Use of Low Impact Development Systems to Enhance Recharge using Stormwater in a Heavily Groundwater-Depleted Region of the Gulf Coast Aquifer

Water resources in the Houston Metropolitan Area, otherwise known as Greater Houston, have been under enormous stress for decades due to an increase in population and uncertain climate conditions. Rapid urbanization has also increased impervious cover, leading to excess stormwater runoff. Implementing managed aquifer recharge (MAR) through the use of low impact development (LID) strategies can augment stormwater infiltration and help replenish groundwater resources in the region. However, research on the effects of LID practices on groundwater quantity and quality in the Greater Houston metropolitan area is limited. The main objective of this study was to evaluate and compare the impact of two LID systems and the native soil on groundwater recharge and chemistry. Three test cells representing native soil, soil amendment, and trench aggregates were constructed in a detention basin in a Houston suburb and their performance was evaluated over a two-year period. We found that trench aggregates recorded the highest mean cumulative infiltration over the monitoring period, 1.5 times that of the soil amendment and 1.6 times that of the native soil.
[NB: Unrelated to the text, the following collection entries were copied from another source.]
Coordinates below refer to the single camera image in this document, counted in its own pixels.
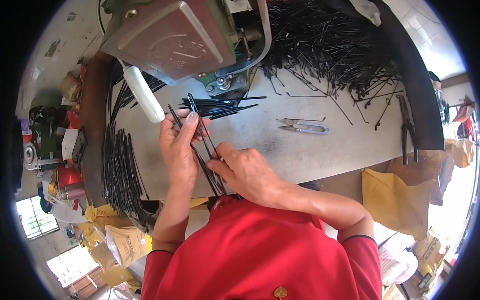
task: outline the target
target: hand
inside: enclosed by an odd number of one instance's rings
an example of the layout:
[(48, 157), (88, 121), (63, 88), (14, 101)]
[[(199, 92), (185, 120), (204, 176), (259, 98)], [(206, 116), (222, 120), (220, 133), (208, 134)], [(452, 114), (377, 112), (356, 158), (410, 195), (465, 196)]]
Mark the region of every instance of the hand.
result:
[[(198, 113), (189, 109), (177, 109), (175, 114), (182, 124), (180, 129), (171, 114), (165, 115), (160, 123), (160, 151), (167, 167), (170, 186), (192, 188), (198, 176), (198, 161), (190, 147), (190, 142), (202, 140), (197, 129)], [(204, 125), (210, 124), (210, 119), (203, 118)], [(203, 128), (204, 135), (210, 132)]]
[(209, 160), (207, 167), (220, 175), (234, 192), (261, 206), (283, 208), (281, 193), (289, 183), (273, 172), (257, 150), (235, 150), (230, 144), (221, 143), (213, 156), (215, 159)]

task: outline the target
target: person's right hand
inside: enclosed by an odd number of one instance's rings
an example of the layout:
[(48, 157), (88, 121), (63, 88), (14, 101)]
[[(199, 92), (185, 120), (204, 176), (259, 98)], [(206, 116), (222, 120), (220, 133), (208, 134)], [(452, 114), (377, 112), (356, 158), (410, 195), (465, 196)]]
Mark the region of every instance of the person's right hand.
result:
[(273, 172), (257, 150), (236, 150), (230, 144), (221, 143), (213, 153), (213, 159), (207, 162), (207, 167), (245, 199), (261, 206), (282, 208), (278, 203), (279, 196), (289, 184)]

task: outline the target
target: tabletop
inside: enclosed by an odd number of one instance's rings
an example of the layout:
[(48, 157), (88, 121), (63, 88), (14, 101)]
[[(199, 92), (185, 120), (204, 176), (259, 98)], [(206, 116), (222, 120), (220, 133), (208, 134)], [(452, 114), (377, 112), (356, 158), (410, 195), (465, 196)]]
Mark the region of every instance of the tabletop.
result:
[[(285, 69), (278, 70), (277, 75), (281, 81), (274, 78), (270, 82), (259, 69), (253, 78), (248, 97), (267, 96), (267, 99), (243, 100), (240, 106), (259, 105), (211, 122), (208, 129), (215, 146), (227, 142), (238, 149), (255, 148), (278, 176), (291, 183), (330, 177), (402, 155), (402, 116), (395, 95), (374, 98), (372, 104), (365, 109), (366, 101), (360, 102), (357, 107), (347, 89), (339, 90), (336, 102), (353, 124), (351, 125), (333, 101), (335, 97), (310, 97), (323, 94), (312, 91)], [(321, 83), (313, 78), (309, 80), (320, 90), (327, 91), (326, 80)], [(394, 86), (385, 85), (378, 95), (393, 92)], [(119, 88), (114, 88), (113, 99)], [(379, 87), (373, 89), (369, 96), (373, 96), (378, 89)], [(404, 90), (402, 83), (399, 83), (396, 90)], [(167, 112), (167, 104), (171, 104), (174, 109), (179, 108), (181, 99), (187, 93), (195, 98), (209, 98), (203, 84), (195, 79), (176, 86), (165, 86), (155, 93), (155, 97)], [(391, 105), (385, 111), (378, 130), (375, 130), (375, 125), (387, 106), (387, 98), (391, 98)], [(132, 135), (139, 174), (149, 198), (165, 199), (168, 174), (158, 147), (160, 124), (151, 123), (139, 105), (131, 109), (130, 106), (120, 110), (116, 118), (117, 129), (124, 128)], [(369, 123), (363, 120), (359, 110)], [(279, 121), (283, 118), (321, 120), (323, 117), (326, 119), (321, 124), (330, 128), (328, 135), (289, 132), (278, 128), (284, 125)], [(410, 151), (410, 139), (407, 146)], [(196, 147), (206, 161), (208, 156), (204, 146), (197, 143)], [(213, 195), (200, 170), (193, 197)]]

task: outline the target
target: window
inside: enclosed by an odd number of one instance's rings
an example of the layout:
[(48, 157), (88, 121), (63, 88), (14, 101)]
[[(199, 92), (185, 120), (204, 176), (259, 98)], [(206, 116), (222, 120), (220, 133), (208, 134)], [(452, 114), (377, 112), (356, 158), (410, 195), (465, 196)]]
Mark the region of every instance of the window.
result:
[(80, 246), (52, 258), (47, 265), (63, 288), (98, 267), (88, 249)]
[(29, 240), (59, 230), (55, 217), (46, 214), (40, 207), (38, 196), (18, 201), (17, 211)]

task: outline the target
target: metal bracket
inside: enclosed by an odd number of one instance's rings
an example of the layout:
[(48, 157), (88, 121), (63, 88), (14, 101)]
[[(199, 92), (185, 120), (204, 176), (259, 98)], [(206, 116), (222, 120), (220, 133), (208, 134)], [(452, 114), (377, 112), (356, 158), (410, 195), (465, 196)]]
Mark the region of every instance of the metal bracket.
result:
[[(270, 50), (270, 46), (272, 45), (272, 31), (270, 29), (270, 18), (268, 17), (266, 0), (258, 0), (258, 11), (262, 20), (262, 27), (264, 29), (265, 38), (265, 43), (263, 44), (263, 50), (261, 54), (254, 60), (248, 60), (247, 57), (237, 58), (236, 64), (219, 69), (215, 72), (215, 77), (233, 75), (245, 71), (246, 69), (253, 67), (257, 63), (259, 63), (265, 57), (265, 55), (267, 55), (268, 51)], [(261, 49), (261, 46), (261, 41), (258, 41), (253, 48), (255, 50), (259, 50)]]
[(243, 88), (247, 89), (249, 84), (249, 81), (244, 75), (229, 75), (219, 77), (216, 81), (210, 82), (205, 87), (205, 91), (207, 92), (207, 95), (212, 97)]

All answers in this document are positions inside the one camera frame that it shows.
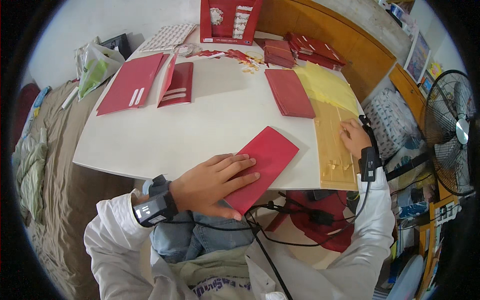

When the test cells were completely inundated, native soil registered a drainage of 773 mm which was 13 times that of trenches and 20 times that of soil amendment. The results from the infiltration data were supported by the groundwater elevation data. The groundwater quality was not highly affected during this study except for its salinity content. The findings suggest that retrofitting detention basins with LID systems helped enhance recharge over the long term. Native soil also facilitated significant infiltration when the detention basin was completely inundated for a prolonged period by modifying its outfall structure. The results from this study can help engineers better design existing stormwater detention basins to augment groundwater resources.